### TASK BRIEF:
Beneath this instruction is a listing; print exactly the lines in it starting at the line that contains "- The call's" and going through the line that contains "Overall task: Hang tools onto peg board".

### INFORMATION SUPPLIED:

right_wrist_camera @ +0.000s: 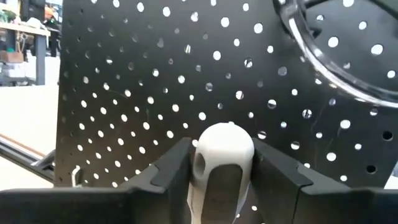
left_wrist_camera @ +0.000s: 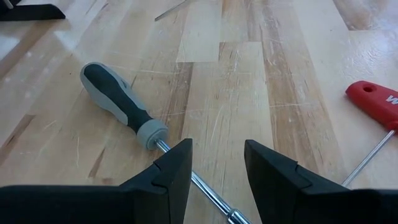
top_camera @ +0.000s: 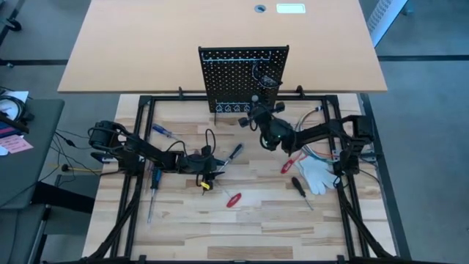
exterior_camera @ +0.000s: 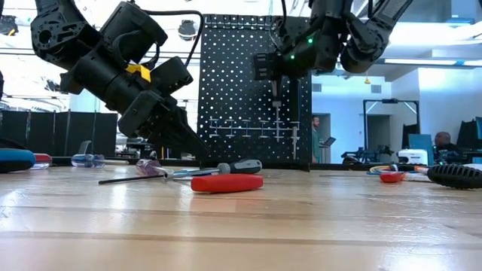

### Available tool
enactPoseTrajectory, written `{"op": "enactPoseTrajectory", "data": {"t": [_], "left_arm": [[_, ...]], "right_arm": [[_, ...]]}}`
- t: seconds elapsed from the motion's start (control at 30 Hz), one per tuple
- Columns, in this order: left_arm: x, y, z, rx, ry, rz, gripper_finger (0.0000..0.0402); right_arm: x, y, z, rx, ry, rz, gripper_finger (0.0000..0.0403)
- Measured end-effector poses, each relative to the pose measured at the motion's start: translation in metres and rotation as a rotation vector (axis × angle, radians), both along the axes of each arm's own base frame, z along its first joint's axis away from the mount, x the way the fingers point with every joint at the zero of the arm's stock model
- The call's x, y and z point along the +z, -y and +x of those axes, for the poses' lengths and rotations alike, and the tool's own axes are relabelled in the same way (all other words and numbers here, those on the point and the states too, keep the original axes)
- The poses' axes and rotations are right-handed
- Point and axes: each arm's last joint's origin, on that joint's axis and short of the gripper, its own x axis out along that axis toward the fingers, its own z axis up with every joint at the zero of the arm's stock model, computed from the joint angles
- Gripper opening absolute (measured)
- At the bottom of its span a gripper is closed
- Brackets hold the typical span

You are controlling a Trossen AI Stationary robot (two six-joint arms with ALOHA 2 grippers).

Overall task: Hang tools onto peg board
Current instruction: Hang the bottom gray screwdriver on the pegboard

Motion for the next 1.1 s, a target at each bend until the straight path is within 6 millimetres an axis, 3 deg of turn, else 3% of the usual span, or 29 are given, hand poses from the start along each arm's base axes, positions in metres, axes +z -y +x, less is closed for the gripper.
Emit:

### RESULT OF THE TASK:
- The call's x, y and z point along the +z, -y and +x of those axes, for the poses' lengths and rotations alike, and the tool's own axes are relabelled in the same way (all other words and numbers here, those on the point and the states too, keep the original axes)
- The poses' axes and rotations are right-handed
- Point and axes: each arm's last joint's origin, on that joint's axis and short of the gripper, its own x axis out along that axis toward the fingers, its own z axis up with every joint at the zero of the arm's stock model, computed from the joint angles
- Gripper opening absolute (measured)
- At the bottom of its span a gripper is closed
- Brackets hold the typical span

You are controlling a Trossen AI Stationary robot (two six-joint arms with ALOHA 2 grippers).

Overall task: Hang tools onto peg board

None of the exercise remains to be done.